# <center> Squad Selector </center>

Author:  Farhan Kassam

In this notebook, we will solve a FPL version of the mixed-integer linear problem (MILP) or the knapsack problem.

The knapsack problem is a combinatorial optimization problem where you are given a set of items, each with a weight and a value. The program must determine a subset of items to include in the knapsack so that the total weight is less than or equal to a given limit and the total value is as large as possible.

**Reference**: <br>
Khalid, Irfan. Sep, 2021. <i>How to Build A Fantasy Premier League Team with Data Science</i>. https://towardsdatascience.com/how-to-build-a-fantasy-premier-league-team-with-data-science-f01283281236.

# FPL MILP

Below is a review of the MILP in reference to the FPL specific constraints.

In FPL, there is an objective and a set of rules (constraints) that we must adhere to when selecting a team. We will explain the problem in words and mathematical terms.

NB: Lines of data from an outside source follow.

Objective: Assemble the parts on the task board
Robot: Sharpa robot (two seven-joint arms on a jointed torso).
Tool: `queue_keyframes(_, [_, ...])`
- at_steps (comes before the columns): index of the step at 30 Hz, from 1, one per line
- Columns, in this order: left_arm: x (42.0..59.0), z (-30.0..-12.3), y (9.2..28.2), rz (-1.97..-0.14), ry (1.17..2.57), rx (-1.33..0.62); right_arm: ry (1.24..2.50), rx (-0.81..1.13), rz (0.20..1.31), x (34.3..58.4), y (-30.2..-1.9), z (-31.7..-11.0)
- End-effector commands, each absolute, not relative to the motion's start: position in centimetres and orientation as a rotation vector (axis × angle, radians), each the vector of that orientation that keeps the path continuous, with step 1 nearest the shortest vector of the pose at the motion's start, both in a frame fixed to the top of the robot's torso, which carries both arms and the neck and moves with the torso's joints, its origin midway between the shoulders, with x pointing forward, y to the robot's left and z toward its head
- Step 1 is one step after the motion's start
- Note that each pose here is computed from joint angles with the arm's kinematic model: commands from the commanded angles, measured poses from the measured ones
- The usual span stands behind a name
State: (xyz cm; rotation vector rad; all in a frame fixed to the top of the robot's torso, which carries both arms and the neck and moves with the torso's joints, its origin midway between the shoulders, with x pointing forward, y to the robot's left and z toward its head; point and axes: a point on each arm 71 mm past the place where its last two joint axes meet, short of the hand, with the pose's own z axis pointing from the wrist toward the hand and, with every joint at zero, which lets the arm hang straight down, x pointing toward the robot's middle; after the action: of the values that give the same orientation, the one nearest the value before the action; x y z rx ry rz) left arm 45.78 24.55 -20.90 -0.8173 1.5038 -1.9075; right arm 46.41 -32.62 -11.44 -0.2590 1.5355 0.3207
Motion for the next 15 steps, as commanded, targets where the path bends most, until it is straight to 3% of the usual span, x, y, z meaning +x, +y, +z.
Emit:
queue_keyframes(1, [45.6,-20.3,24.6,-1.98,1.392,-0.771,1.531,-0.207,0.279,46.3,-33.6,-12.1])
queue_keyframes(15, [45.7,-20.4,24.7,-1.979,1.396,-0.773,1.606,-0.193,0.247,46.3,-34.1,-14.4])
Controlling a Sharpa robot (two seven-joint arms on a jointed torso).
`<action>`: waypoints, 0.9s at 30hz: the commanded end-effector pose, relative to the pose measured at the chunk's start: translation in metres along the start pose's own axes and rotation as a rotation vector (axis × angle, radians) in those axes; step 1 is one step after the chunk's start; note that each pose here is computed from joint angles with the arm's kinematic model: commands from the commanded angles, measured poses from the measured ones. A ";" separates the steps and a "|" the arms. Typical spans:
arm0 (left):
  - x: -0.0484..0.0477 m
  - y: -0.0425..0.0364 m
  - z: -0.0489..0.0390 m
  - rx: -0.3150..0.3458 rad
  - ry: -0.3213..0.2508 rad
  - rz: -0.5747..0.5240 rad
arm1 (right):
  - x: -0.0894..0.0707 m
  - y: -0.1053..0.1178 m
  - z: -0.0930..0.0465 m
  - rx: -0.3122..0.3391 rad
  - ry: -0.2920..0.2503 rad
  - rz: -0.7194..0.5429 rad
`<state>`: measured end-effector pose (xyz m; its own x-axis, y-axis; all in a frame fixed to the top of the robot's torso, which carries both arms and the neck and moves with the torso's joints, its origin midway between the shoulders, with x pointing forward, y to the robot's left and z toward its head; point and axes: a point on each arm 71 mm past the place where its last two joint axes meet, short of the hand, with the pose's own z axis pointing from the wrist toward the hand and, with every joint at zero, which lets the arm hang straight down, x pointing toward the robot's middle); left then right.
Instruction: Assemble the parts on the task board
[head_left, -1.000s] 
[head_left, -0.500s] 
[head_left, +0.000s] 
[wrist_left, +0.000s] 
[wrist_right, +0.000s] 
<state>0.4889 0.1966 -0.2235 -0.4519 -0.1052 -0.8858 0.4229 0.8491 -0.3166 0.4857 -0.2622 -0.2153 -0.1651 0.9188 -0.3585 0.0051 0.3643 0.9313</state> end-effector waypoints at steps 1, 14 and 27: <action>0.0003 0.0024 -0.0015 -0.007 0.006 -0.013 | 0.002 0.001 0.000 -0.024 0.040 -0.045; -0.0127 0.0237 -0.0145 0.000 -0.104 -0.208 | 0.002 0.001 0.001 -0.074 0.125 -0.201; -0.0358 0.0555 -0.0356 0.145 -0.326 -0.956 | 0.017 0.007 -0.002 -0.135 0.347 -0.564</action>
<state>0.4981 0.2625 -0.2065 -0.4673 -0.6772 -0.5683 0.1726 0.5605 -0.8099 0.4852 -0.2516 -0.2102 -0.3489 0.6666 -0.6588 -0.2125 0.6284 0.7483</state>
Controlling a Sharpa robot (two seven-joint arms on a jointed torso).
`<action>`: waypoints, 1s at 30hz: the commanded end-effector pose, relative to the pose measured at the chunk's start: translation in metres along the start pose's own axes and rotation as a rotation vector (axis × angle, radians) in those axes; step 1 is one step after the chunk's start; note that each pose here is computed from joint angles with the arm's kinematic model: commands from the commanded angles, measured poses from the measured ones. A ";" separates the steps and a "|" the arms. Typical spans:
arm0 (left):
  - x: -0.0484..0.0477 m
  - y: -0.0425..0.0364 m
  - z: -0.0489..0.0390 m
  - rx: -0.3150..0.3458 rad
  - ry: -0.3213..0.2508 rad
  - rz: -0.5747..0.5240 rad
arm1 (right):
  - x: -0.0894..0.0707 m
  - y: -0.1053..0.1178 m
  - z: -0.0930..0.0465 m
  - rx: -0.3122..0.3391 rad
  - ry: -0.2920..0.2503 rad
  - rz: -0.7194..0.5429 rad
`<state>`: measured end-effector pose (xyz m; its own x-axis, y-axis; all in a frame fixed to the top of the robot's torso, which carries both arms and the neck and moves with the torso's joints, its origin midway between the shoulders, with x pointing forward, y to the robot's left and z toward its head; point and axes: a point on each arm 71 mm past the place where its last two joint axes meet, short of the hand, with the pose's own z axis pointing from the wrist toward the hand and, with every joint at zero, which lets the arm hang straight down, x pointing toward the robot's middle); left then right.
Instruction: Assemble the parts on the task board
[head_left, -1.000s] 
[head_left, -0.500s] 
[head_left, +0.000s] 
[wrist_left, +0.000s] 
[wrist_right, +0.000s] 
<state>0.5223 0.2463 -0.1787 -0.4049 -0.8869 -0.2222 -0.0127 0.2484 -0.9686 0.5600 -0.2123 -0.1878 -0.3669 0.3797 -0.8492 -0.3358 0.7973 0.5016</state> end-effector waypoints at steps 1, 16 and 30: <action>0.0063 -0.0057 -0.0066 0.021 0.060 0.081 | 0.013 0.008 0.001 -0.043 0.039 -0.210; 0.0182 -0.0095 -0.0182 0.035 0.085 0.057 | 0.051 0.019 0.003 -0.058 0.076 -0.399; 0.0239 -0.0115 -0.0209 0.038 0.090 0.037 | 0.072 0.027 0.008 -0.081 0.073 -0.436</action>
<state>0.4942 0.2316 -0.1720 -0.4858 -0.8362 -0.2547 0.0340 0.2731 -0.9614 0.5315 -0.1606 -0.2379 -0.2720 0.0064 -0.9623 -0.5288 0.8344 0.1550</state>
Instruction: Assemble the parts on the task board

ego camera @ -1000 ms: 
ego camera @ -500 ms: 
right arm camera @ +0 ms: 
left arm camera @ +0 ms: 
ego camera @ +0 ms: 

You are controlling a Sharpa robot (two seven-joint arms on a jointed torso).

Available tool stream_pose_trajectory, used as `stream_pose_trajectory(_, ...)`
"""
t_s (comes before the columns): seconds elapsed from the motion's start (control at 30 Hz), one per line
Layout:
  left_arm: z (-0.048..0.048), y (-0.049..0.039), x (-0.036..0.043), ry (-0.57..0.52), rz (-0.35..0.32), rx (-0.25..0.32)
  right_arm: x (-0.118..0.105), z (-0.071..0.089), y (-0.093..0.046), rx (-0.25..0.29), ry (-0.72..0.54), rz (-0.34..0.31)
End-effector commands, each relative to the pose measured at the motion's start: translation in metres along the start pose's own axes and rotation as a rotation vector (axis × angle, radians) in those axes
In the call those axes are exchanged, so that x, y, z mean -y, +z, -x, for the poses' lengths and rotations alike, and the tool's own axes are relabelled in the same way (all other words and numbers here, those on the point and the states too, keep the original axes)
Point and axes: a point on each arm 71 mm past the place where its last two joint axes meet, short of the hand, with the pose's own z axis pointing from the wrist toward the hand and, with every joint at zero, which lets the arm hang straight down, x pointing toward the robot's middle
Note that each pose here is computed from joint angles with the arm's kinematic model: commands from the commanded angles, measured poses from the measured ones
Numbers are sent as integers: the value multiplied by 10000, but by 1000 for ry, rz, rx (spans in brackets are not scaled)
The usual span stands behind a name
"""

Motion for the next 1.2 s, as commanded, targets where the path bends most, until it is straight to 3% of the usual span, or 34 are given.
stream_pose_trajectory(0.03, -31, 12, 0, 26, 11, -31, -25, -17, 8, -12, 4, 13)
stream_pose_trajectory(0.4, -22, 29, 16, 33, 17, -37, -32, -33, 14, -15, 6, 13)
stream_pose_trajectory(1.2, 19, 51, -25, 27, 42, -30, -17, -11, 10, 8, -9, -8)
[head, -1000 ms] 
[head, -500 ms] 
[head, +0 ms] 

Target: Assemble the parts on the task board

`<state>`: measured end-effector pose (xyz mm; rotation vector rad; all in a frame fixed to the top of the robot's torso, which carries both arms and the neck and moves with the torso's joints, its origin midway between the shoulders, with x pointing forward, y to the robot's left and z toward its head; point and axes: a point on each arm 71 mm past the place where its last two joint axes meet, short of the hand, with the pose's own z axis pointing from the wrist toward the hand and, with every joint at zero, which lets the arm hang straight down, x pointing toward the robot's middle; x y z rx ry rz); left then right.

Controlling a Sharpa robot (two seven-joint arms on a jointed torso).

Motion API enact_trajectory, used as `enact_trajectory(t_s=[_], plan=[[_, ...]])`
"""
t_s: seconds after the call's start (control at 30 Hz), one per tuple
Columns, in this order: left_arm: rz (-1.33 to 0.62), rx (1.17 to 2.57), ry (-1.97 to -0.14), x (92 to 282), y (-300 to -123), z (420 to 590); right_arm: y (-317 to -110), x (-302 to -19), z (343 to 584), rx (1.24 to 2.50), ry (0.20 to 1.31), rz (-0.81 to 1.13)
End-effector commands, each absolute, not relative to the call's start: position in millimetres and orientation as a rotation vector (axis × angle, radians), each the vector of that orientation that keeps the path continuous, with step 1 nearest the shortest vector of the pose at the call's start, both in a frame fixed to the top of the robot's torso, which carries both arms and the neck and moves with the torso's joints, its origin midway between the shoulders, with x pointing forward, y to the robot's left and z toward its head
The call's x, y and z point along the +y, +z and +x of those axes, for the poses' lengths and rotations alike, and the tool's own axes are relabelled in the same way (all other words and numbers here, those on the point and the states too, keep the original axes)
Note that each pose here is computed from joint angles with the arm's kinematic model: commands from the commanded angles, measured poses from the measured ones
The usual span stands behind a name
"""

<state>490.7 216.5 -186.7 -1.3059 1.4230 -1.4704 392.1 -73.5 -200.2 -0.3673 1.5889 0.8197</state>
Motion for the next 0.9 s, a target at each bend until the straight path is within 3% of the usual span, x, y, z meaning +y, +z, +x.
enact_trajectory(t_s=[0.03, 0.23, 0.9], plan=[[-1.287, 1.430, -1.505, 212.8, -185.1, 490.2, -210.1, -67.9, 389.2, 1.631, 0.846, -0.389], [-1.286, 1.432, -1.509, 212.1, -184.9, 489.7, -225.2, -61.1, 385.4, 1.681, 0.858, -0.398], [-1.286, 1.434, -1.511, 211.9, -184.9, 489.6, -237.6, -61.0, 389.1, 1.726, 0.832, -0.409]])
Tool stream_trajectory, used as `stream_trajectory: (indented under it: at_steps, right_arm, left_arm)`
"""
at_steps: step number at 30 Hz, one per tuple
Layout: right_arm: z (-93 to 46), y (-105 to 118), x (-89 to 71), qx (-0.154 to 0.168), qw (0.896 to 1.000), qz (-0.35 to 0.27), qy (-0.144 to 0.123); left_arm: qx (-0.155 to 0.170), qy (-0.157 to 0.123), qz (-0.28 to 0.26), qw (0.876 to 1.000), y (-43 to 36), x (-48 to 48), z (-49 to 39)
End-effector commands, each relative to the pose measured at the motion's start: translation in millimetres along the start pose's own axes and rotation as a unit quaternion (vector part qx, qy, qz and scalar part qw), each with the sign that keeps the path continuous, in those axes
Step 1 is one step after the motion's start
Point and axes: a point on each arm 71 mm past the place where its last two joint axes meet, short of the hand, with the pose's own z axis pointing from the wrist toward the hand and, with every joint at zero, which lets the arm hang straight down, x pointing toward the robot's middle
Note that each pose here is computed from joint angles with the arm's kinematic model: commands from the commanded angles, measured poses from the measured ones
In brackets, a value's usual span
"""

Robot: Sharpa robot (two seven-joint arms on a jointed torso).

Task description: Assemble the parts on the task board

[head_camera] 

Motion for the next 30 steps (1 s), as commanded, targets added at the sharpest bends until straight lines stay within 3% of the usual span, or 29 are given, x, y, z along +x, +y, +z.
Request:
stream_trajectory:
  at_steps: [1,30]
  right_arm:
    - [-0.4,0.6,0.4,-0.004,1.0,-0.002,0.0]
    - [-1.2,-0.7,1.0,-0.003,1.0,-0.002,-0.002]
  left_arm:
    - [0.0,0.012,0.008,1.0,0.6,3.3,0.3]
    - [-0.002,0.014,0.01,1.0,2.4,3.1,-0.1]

Objective: Maximize the points earned by a player

$F = \sum_{i=0}^{N}(x_i + y_i) * V_i$

Constraints:
- The cost should be less than 100m (1000 in our dataset since values are not saved as floats)
    - $\sum_{i=0}^{N}(x_i+y_i) * C_i \le 100$
<br></br>
- There are 11 players in the starting lineup
    - $\sum_{i=0}^{N}x_i = 11$
<br></br>
- There are 15 players in the squad
    - $\sum_{i=0}^{N}x_i + y_i = 15$
<br></br>
- There are 2 Goalkeepers in the squad and only 1 in the lineup
    - $\sum_{j \in G}x_j = 1$
    - $\sum_{j \in G}x_j +y_j = 2$
<br></br>  
- There are between 3-5 defenders in the starting lineup and 5 in the squad
    - $3 \le \sum_{j \in D}x_j \le 5$
    - $\sum_{j \in D}x_j + y_j = 5$
<br></br>
- There are between 3-5 midfielders in the starting lineup and 5 in the squad
    - $3 \le \sum_{j \in M}x_j \le 5$
    - $\sum_{j \in M}x_j + y_j = 5$
<br></br> 
- There are between 1-3 forwards in the starting lineup and 3 in the squad
    - $1 \le \sum_{j \in F}x_j \le 3$
    - $\sum_{j \in F}x_j + y_j \le 3$
<br></br>
- There cannot be more than 3 players from the same team in the squad
    - $\sum_{j \in T_k}x_j + y_j \le 3$

In [1]:
import pandas as pd
import numpy as np
import pulp

# The Problem

We will first import the data and compare the scoring of our predictions compared to the true results in FPL. If our team's true achieved points are greater or equal to the highest achieving squad then our model's selection are a good indicator of which players to choose for your FPL squad.

In [3]:
df = pd.read_csv('../data/pred_2022_23.csv', index_col=0)
df.head()

Unnamed: 0,name,team,position,GW,value,total_points,pred
0,Nathan Redmond,Southampton,MID,6,53,0,0.485144
1,Junior Stanislas,Bournemouth,MID,6,48,0,0.465642
2,Armando Broja,Chelsea,FWD,6,54,1,0.692717
3,Fabian Schär,Newcastle,DEF,6,47,6,2.541648
4,Jonny Evans,Leicester,DEF,6,44,0,2.376991


Function to select my model's predicted squad.

In [15]:
def mypred_squad(data, budget):
    '''This function returns a 15-man squad in a dataframe where the first 11 are the starting lineup and the last 4
    are subs. The squad is returned based on mixed-integer linear programming with mypred column as the objective.'''
    
    assert isinstance(data, pd.DataFrame), "Data Must Be Pandas DataFrame"
    assert isinstance(budget, int), "Budget Must Be Integer"
    assert set(['position', 'team', 'value', 'pred']).issubset(data.columns), "Must Have Required Columns: position, team, value, mypred"
    
    # Helper Variables
    POS = data['position'].unique()
    CLUBS = data['team'].unique()
    budget = budget
    pos_available = {'GK': 2, 'DEF': 5, 'MID': 5, 'FWD': 3}

    positions = np.array(data.position)
    costs = np.array(data.value)
    points = np.array(data.pred)
    teams = np.array(data.team)
    
    # initializing the model
    model = pulp.LpProblem("FPL-Optimization", pulp.LpMaximize)
    # decision types
    # the format function inserts i into empty placeholder {} to create a list of possible inclusions for the model

    lineup = [pulp.LpVariable("x_{}".format(i), lowBound = 0, upBound = 1, cat = 'Integer') for i in range(len(data))]
    subs = [pulp.LpVariable("y_{}".format(i), lowBound = 0, upBound = 1, cat = 'Integer') for i in range(len(data))]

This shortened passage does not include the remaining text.